I spend a lot of time (well over 100 nights a year) in hotels, so I'm already Hilton Diamond, Marriott Platinum and Starwood Gold.


----------



## tompalm (Jun 10, 2015)

MichaelColey said:


> If you have Gold status (either through stays, the credit card, timeshares, or whatever), check out Hilton Garden Inn.  Their breakfast is only included for Gold or higher (and only if you select that option), but it's even better than Embassy Suites and there's not a wild mob of people.  And there are more HGIs and they're often cheaper.



Thanks, that is great info.  

Regarding the $95 Reserve card, they give you one free weekend night every year.  Does anyone know what the limitations are, like how long the certificate last and category of hotel it is good for.

With Marriott, I get a free night each year, but the certificate expires after a few months and the category of the hotel is so limited that I can't use it in Honolulu, or a lot of other places like LA airport hotel, etc... I plan to cancel that Marriott card next year.


----------



## tante (Jun 10, 2015)

tompalm said:


> Thanks, that is great info.
> 
> Regarding the $95 Reserve card, they give you one free weekend night every year.  Does anyone know what the limitations are, like how long the certificate last and category of hotel it is good for.
> 
> With Marriott, I get a free night each year, but the certificate expires after a few months and the category of the hotel is so limited that I can't use it in Honolulu, or a lot of other places like LA airport hotel, etc... I plan to cancel that Marriott card next year.



As far as i know there are no restrictions besides space availability, but you need to spend $10,000 to get that free night. So if you had a 2% cash back card that is $295 for the room (annual fee plus 2% cash back missed return).

Sure gold status is nice but you can do that with an amex Hilton with no annual fee.


----------



## Talent312 (Jun 10, 2015)

tante said:


> ...[Y]ou need to spend $10,000 to get that free night.
> So if you had a 2% cash back card that is $295 for the room (annual fee plus 2% cash back missed return).



But you would have spent that $10K anyway _(easy to do)_. Even w-free Am-Ex, you have to spend $20K to get gold-status _(also easy)_-- so you're spending the $$ somewhere regardless.

IMHO, the real question is: Is a weekend night 1x per year at $95 or gold-status a sufficient inducement to stick with HHonors as my primary CC reward program? My answer is: No. I'll keep HH around, but not as my primary  reward card.


----------



## tante (Jun 10, 2015)

Talent312 said:


> But you would have spent that $10K anyway _(easy to do)_. Even w-free Am-Ex, you have to spend $20K to get gold-status _(also easy)_-- so you're spending the $$ somewhere regardless.
> 
> IMHO, the real question is: Is a weekend night 1x per year at $95 or gold-status a sufficient inducement to stick with HHonors as my primary CC reward program? My answer is: No. I'll keep HH around, but not as my primary  reward card.
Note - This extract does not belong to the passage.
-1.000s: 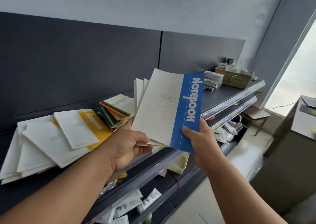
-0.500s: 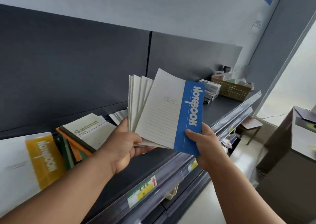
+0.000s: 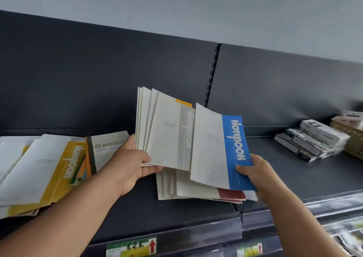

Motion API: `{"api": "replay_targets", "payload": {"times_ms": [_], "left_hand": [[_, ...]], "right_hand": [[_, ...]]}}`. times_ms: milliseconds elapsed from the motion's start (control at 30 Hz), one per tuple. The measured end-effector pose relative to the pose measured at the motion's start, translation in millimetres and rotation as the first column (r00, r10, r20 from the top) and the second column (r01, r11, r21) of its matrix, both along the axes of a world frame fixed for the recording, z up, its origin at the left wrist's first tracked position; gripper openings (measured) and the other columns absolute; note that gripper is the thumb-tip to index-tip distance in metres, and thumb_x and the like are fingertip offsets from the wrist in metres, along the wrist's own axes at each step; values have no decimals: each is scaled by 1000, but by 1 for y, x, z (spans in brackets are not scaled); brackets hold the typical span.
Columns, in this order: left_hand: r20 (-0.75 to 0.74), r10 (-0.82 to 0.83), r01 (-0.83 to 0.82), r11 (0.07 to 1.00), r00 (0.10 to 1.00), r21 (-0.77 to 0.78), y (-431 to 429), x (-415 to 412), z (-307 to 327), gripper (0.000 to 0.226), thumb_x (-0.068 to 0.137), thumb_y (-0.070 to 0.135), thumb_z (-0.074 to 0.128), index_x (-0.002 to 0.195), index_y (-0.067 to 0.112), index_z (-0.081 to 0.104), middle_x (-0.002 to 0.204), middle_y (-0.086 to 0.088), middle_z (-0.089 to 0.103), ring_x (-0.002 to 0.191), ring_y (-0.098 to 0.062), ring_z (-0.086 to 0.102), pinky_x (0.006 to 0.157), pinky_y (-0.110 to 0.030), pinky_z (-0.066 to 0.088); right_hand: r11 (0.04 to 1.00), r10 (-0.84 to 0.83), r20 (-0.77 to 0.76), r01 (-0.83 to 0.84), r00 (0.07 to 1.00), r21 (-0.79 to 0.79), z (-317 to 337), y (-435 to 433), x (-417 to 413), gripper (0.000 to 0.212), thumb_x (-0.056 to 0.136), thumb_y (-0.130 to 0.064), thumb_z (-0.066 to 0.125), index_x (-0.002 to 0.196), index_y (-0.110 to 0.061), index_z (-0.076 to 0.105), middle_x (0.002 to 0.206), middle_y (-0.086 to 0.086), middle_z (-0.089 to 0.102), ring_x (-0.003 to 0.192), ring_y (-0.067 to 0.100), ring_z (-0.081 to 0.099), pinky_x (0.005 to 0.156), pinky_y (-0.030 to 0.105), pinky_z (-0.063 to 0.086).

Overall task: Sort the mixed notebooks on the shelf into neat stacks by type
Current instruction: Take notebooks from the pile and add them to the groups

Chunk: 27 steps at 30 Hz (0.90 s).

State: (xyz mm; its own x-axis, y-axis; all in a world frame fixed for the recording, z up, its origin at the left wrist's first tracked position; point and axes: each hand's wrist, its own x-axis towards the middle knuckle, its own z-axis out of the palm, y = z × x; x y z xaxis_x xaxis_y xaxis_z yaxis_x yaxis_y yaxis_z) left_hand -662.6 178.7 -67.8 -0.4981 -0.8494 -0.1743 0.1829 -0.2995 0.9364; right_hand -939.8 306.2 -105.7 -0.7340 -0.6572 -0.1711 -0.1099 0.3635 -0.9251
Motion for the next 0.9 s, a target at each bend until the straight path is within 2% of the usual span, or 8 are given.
{"api": "replay_targets", "payload": {"times_ms": [233,333,400,467,533,633,833,900], "left_hand": [[-60,219,-216,975,974,47,25,6,2,64,84,-25,38,127,20,53,116,-13,64,101,-33,64,64,-38,60],[-64,230,-229,973,971,32,36,5,3,62,85,-24,39,126,19,55,116,-13,65,102,-33,65,66,-39,59],[-64,231,-230,973,971,29,43,5,4,60,85,-24,39,124,19,55,114,-13,66,100,-33,65,66,-39,60],[-56,224,-222,975,973,26,50,7,7,59,85,-24,40,123,19,56,114,-14,66,100,-32,65,67,-39,60],[-55,207,-206,978,977,24,55,9,9,59,86,-23,41,124,20,56,115,-14,66,100,-32,66,69,-40,60],[-59,192,-191,981,980,23,63,18,13,56,87,-21,42,122,20,57,114,-14,67,100,-33,67,70,-41,60],[-137,194,-182,979,971,94,67,53,19,28,101,22,44,124,20,59,112,-12,71,100,-34,69,77,-50,58],[-133,226,-215,972,965,90,64,68,19,30,102,21,41,126,21,59,113,-11,71,101,-34,68,78,-53,57]], "right_hand": [[880,290,-306,-126,907,459,-5,-19,-27,30,86,-20,70,109,-7,58,92,3,59,75,16,57,55,27,42],[814,374,-534,8,759,581,7,-22,-18,51,86,-38,64,126,-9,50,114,8,57,103,27,56,76,34,50],[901,334,-614,-50,716,432,17,-25,0,53,92,-39,57,136,-11,46,132,10,52,118,31,49,91,39,45],[952,306,-517,-255,799,170,29,-31,25,49,96,-37,54,137,-13,49,134,6,55,113,26,54,89,34,44],[908,395,-139,-409,908,-90,40,-38,52,41,96,-38,54,131,-15,55,123,1,64,105,20,62,90,37,50],[846,528,329,-453,783,-282,46,-46,83,24,96,-31,59,113,-13,63,108,4,73,97,23,70,79,37,57],[844,522,329,-421,787,-332,35,-60,119,20,92,-4,61,109,-13,64,102,3,75,95,23,70,82,39,56],[844,520,317,-421,793,-333,33,-62,134,20,93,-3,60,108,-15,64,101,2,75,93,22,70,81,39,57]]}}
I wonder if that changed. I remember having a no annual fee Hilton card that gave gold with no spend requirement. 

My point isn't that $10k is a tough spend but would rather get $200 for doing that or a free weekend night (plus spend another $95). It just depends on the value you get, but $300 is my nightly out of pocket max per night.


----------



## MikeinSoCal (Jun 10, 2015)

tante said:


> Sure gold status is nice but you can do that with an amex Hilton with no annual fee.
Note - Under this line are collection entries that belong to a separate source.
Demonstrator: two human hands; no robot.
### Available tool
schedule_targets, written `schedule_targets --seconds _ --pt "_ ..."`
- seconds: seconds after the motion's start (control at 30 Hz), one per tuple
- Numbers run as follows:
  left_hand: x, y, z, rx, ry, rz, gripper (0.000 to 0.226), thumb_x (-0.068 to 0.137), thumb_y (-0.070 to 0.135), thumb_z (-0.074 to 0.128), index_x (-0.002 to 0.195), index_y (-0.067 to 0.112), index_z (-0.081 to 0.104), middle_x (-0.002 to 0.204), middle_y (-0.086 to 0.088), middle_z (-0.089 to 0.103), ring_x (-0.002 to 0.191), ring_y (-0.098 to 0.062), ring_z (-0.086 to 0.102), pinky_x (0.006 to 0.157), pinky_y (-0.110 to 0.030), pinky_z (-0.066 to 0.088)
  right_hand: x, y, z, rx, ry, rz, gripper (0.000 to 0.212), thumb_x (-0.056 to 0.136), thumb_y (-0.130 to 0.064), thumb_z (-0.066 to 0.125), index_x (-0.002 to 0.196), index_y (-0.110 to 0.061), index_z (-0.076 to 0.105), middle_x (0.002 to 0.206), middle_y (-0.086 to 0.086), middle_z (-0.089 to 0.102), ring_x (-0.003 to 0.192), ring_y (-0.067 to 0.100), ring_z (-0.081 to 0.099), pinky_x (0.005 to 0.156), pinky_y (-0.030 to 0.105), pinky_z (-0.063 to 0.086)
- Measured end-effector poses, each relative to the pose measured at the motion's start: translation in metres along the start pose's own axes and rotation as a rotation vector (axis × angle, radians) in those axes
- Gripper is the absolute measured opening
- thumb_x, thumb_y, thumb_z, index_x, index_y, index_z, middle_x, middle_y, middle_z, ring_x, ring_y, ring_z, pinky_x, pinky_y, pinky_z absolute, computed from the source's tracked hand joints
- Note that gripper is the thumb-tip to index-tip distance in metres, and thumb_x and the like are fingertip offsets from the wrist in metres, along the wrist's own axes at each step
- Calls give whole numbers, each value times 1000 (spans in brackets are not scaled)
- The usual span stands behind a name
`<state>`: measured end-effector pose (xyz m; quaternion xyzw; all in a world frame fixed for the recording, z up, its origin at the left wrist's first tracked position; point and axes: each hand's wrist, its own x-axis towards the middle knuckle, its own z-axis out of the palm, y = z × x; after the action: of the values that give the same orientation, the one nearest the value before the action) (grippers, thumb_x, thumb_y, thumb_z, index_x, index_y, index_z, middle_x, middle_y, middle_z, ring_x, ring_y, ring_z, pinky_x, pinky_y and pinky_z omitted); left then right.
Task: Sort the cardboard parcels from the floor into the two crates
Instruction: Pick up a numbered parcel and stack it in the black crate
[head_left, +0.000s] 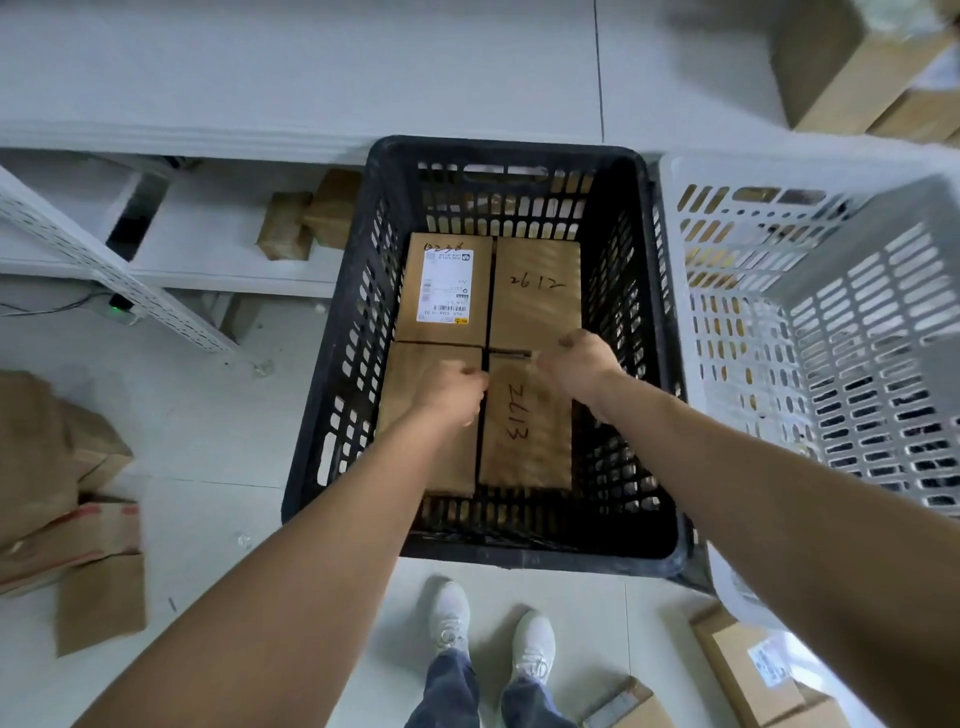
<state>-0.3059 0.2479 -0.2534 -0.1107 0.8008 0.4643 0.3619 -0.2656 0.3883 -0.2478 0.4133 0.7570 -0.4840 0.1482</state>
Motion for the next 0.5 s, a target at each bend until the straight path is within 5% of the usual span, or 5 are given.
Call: schedule_targets --seconds 0.07,0.23,0.4,0.5 --pt "-16 18 -7 -16 22 114 14 95 16 53 82 17 61 82 -2 61 82 -26 63 88 -38 52 -16 -14 -10 81 42 -76 52 92 -35 60 134 -8 49 121 6 59 94 17 56 76 26 44" --pt "-68 63 -20 -18 125 400 25 94 32 55 113 17 62 105 6 63 98 -12 59 90 -28 48 -67 -52 -41 271 92 -285 51 96 -44 49 137 -13 49 130 3 57 112 14 51 88 25 37" --pt "-131 99 -28 -115 153 605 29 92 41 56 110 19 61 104 12 62 93 2 56 77 -14 41 -119 -74 -66 490 142 -435 54 94 -51 48 131 -13 55 125 0 61 117 15 55 101 31 41" --pt "-158 119 -31 -173 103 745 21 91 44 56 102 27 60 105 11 65 100 -1 59 86 -17 43 -150 -80 -86 604 147 -513 42 94 -51 47 118 -19 61 114 -6 64 111 11 58 104 36 42"
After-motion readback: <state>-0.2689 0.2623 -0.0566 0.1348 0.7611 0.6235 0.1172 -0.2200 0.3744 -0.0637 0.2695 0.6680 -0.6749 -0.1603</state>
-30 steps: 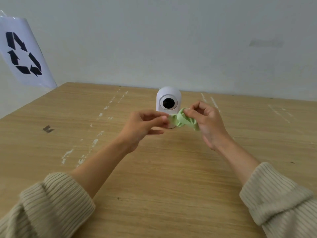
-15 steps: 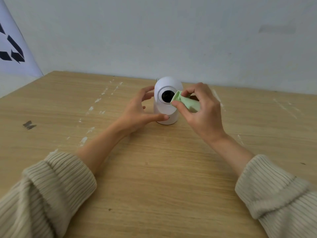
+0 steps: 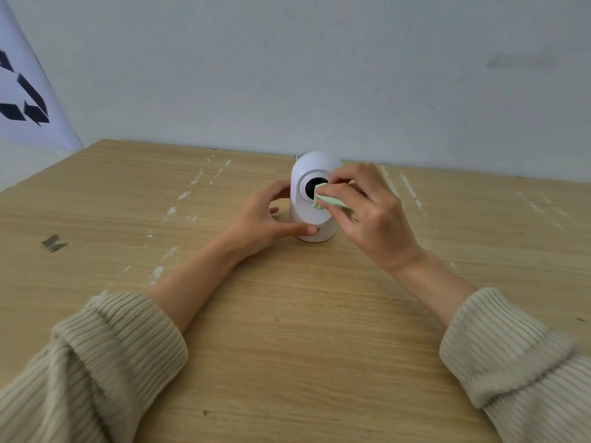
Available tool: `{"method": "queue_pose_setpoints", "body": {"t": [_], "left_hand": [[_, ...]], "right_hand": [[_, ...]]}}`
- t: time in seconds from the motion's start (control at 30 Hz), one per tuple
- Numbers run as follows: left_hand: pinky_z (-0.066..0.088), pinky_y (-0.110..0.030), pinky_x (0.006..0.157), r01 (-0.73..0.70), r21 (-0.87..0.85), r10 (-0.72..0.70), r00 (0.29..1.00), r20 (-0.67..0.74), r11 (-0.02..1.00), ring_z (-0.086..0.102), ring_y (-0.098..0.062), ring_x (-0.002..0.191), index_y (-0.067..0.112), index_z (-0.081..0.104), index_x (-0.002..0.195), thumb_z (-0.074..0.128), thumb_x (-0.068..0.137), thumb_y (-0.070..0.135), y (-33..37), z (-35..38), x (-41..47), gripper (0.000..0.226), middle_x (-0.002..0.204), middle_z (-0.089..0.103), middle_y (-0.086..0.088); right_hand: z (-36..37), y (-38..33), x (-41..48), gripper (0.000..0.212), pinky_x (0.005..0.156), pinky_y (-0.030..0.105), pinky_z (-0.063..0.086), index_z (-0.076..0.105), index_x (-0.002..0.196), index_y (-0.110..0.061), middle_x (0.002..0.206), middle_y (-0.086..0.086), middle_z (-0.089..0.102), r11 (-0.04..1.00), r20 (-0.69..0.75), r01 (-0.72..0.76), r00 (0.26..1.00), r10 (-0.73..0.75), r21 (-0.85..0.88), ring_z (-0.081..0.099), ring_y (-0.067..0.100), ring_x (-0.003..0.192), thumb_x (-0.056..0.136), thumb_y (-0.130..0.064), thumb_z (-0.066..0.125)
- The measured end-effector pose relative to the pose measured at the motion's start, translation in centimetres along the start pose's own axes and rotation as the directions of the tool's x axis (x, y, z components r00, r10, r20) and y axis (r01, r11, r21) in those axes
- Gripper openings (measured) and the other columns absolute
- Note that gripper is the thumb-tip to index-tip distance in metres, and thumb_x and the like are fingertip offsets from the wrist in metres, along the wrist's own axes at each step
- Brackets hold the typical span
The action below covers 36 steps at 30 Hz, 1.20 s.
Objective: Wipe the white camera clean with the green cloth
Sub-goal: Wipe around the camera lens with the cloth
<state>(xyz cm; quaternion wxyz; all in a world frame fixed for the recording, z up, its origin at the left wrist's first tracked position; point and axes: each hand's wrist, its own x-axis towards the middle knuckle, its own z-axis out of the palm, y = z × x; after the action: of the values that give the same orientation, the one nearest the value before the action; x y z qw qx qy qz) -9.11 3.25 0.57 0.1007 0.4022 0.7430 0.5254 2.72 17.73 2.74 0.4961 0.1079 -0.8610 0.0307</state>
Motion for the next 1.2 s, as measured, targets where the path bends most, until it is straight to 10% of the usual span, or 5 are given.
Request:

However, that takes an annual spend of $20k.


----------



## tante (Jun 10, 2015)

MikeinSoCal said:


> However, that takes an annual spend of $20k.
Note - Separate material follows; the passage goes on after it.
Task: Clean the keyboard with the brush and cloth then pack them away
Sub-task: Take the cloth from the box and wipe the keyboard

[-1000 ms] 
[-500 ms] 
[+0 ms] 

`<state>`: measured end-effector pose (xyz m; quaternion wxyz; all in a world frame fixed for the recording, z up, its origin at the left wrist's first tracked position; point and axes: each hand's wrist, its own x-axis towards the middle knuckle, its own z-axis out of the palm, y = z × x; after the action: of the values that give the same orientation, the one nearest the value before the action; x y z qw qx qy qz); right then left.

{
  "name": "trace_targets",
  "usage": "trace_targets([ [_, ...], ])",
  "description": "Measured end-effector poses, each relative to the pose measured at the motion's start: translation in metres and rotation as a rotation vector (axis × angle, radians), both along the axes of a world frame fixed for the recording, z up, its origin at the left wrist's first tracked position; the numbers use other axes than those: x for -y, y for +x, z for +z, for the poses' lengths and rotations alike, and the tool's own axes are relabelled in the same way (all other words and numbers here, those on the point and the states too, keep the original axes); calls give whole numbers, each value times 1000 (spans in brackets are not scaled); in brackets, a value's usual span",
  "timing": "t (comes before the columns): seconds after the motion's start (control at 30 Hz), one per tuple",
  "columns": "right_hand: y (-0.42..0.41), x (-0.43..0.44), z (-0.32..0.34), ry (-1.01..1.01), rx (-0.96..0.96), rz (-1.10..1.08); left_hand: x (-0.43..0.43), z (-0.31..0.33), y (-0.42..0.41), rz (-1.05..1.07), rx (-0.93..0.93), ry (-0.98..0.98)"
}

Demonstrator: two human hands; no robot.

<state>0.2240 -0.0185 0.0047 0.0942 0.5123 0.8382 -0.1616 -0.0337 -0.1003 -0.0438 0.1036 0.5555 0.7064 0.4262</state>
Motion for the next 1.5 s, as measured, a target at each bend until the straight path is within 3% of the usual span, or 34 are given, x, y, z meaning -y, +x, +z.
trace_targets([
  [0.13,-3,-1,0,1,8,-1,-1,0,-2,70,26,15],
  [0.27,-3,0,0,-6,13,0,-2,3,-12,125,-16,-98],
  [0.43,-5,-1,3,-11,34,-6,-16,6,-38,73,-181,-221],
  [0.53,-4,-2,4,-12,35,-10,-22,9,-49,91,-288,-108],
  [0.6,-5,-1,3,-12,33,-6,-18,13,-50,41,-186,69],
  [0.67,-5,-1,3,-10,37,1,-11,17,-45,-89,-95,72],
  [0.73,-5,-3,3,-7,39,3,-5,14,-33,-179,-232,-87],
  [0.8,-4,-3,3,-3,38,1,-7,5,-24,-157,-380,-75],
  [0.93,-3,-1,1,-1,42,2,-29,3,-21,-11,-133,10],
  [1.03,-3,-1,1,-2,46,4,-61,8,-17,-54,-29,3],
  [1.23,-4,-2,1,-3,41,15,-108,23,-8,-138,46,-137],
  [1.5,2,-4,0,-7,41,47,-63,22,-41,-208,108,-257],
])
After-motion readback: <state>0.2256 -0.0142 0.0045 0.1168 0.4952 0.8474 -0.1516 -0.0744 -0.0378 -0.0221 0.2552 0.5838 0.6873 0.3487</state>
I'm going to have to check my cards. I have no fee citi and amex and have good without the spend. I need to see if they took this benefit away.


----------



## tompalm (Jun 10, 2015)

Here is the info below. The free card provides 10,000 points if you spend $1000 at Hilton. I wonder if paying my HGVC maintenance fee qualifies for that. If so, that is an easy 10,000 points. The Surpass card is not looking to great right now. Gold with $20,000 of spending works for me. 

http://creditcardforum.com/blog/hilton-credit-card-offer/


----------



## brp (Jun 10, 2015)

tompalm said:


> Here is the info below. The free card provides 10,000 points if you spend $1000 at Hilton. I wonder if paying my HGVC maintenance fee qualifies for that. If so, that is an easy 10,000 points. The Surpass card is not looking to great right now. Gold with $20,000 of spending works for me.



Surpass gives Diamond with $40K spend. It's one of the few (maybe only?) programs that allows top tier with spend. Mrs. brp has that one for the status. And I have Amex Platinum for the lounges and other perks 

Cheers.


----------



## 1Kflyerguy (Jun 10, 2015)

tompalm said:


> Here is the info below. The free card provides 10,000 points if you spend $1000 at Hilton. I wonder if paying my HGVC maintenance fee qualifies for that. If so, that is an easy 10,000 points.
> 
> http://creditcardforum.com/blog/hilton-credit-card-offer/



I have the Surpass card, and have been quite happy with it.. Any spending at Hilton or HGVC seems to count as Hilton Hotel spending with Amex, and qualifies for higher point earning categories.  So i would guess the maintenance fee would qualify as hotel spend on the free card as well.


----------



## MichaelColey (Jun 10, 2015)

brp said:


> Surpass gives Diamond with $40K spend. It's one of the few (maybe only?) programs that allows top tier with spend. Mrs. brp has that one for the status. And I have Amex Platinum for the lounges and other perks


Technically, the Marriott Visa can, too. You get 15 elite nights a year for having the card, plus an extra for every $3k you spend, so spending $180k/year would get you Platinum.  But that's quite a stretch. 

For me, between 15+ nights with the card and 7 nights per Marriott exchange, Platinum is pretty easy to reach.


----------